Egypte : face au juge, Moubarak encourt la peine de mort

C’est ce dimanche que s’est ouvert le procès des dirigeants égyptiens impliqués dans des affaires de meurtre. Au banc des accusés, l’ancien chef d’Etat égyptien, Hosni Moubarak, le guide des Frères musulmans, Mohamed Badie, ses deux adjoints entre autres. Si pour les Frères musulmans, le procès a été reporté au 29 octobre, Moubarak lui fait face au juge ce dimanche.

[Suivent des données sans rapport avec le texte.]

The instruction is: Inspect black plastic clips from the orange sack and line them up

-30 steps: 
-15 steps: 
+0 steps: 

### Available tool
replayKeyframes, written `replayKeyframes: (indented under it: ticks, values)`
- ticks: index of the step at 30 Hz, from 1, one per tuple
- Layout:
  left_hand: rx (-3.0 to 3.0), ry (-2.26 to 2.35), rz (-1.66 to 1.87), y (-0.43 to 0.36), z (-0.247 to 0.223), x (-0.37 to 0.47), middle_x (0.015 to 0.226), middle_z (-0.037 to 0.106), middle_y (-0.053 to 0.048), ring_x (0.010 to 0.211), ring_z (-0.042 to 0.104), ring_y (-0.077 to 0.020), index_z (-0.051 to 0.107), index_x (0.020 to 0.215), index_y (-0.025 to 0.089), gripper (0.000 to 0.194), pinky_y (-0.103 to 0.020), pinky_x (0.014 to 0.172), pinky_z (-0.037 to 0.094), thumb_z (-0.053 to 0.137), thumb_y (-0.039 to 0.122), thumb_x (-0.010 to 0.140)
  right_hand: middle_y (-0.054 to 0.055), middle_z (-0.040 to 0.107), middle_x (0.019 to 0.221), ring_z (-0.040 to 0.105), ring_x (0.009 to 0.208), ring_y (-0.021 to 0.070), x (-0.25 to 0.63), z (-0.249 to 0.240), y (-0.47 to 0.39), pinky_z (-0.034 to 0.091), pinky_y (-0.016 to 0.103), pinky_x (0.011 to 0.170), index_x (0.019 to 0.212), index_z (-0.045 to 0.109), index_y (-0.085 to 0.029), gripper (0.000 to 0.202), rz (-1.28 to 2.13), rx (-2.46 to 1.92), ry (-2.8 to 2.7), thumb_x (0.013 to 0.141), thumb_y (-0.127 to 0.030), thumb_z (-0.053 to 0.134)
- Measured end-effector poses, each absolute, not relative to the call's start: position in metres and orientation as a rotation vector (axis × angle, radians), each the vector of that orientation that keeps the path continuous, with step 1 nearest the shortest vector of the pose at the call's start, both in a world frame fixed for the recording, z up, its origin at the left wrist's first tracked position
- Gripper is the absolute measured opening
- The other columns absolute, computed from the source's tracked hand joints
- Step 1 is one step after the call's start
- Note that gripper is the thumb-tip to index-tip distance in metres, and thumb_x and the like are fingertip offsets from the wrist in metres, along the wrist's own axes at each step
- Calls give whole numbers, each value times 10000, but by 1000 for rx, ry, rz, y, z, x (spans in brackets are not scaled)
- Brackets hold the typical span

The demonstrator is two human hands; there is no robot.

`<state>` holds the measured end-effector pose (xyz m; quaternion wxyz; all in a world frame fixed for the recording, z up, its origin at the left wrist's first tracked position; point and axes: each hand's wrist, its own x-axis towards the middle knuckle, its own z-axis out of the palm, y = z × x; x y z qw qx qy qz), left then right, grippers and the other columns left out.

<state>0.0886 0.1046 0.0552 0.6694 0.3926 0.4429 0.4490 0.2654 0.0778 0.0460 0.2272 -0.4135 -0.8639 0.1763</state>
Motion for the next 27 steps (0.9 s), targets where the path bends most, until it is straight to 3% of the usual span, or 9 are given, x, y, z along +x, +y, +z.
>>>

Le procès des dirigeants égyptiens impliqués dans des affaires de meurtre s’est ouvert ce dimanche. Aussitôt l’affaire des Frères musulmans mise sur la table du juge, elle a été reportée, du fait de l’absence des accusés, pour des raisons de séécurité. Il s’agit de hauts responsables des Frères musulmans, dont leur guide Mohamed Badie et ses deux adjoints entre autres accusés. Quant à Hosni Moubarak, son procès a débuté ce dimanche 25 août, devant la cour d’assises au Caire. Il est accusé de complicité de meurtre.

Libéré jeudi et transféré par hélicoptère vers l’hôpital militaire, l’ancien chef d’Etat, Hosni Moubaarak, doit encore rendre des comptes. L’ex-Président égyptien, assigné à résidence, attendait en effet d’être jugé pour le meurtre des 800 manifestants tués lors du soulèvement du peuple contre son régime, en février 2011 . Son procès a repris ce dimanche 25 août au Caire. Mohamed Badie et ses deux adjoints, Khairat al-Chater et Rachad Bayoumi, comparaîtront finalement le 29 octobre pour « incitation au meurtre », lors des manifestations des partisans de Mohamed Morsi, déchu par l’armée le 3 juillet dernier.

Trois autres membres de la confrérie des Frères musulmans, dont deux sont en fuite, sont accusés de meurtre prémédité et de détention illicite d’armes à feu. Une douzaine de manifestants anti-Morsi avaient été tués devant le quartier général de la confrérie au Caire, lors du soulèvement du 30 juin. Les accusés risquent tous la peine de mort, apprend-on sur Rfi qui précise que 29 autres membres des Frères musulmans, dont un en fuite, comparaîtront devant la cour d’assises, pour avoir terrorisé la population, agressé un officier de police et fait usage d’armes à feu et de machettes. Toujours selon Rfi, ils risquent de lourdes peines de prison. Leur procès étant prévu le 29 octobre prochain.

Quant à Moubarak, il a assisté à son procès de ce dimanche. La lourde charge, complicité de meurtre de 800 personnes tuées lors des manifestations de février 2011, qui pèse contre lui, fait qu’il encourt la peine de mort.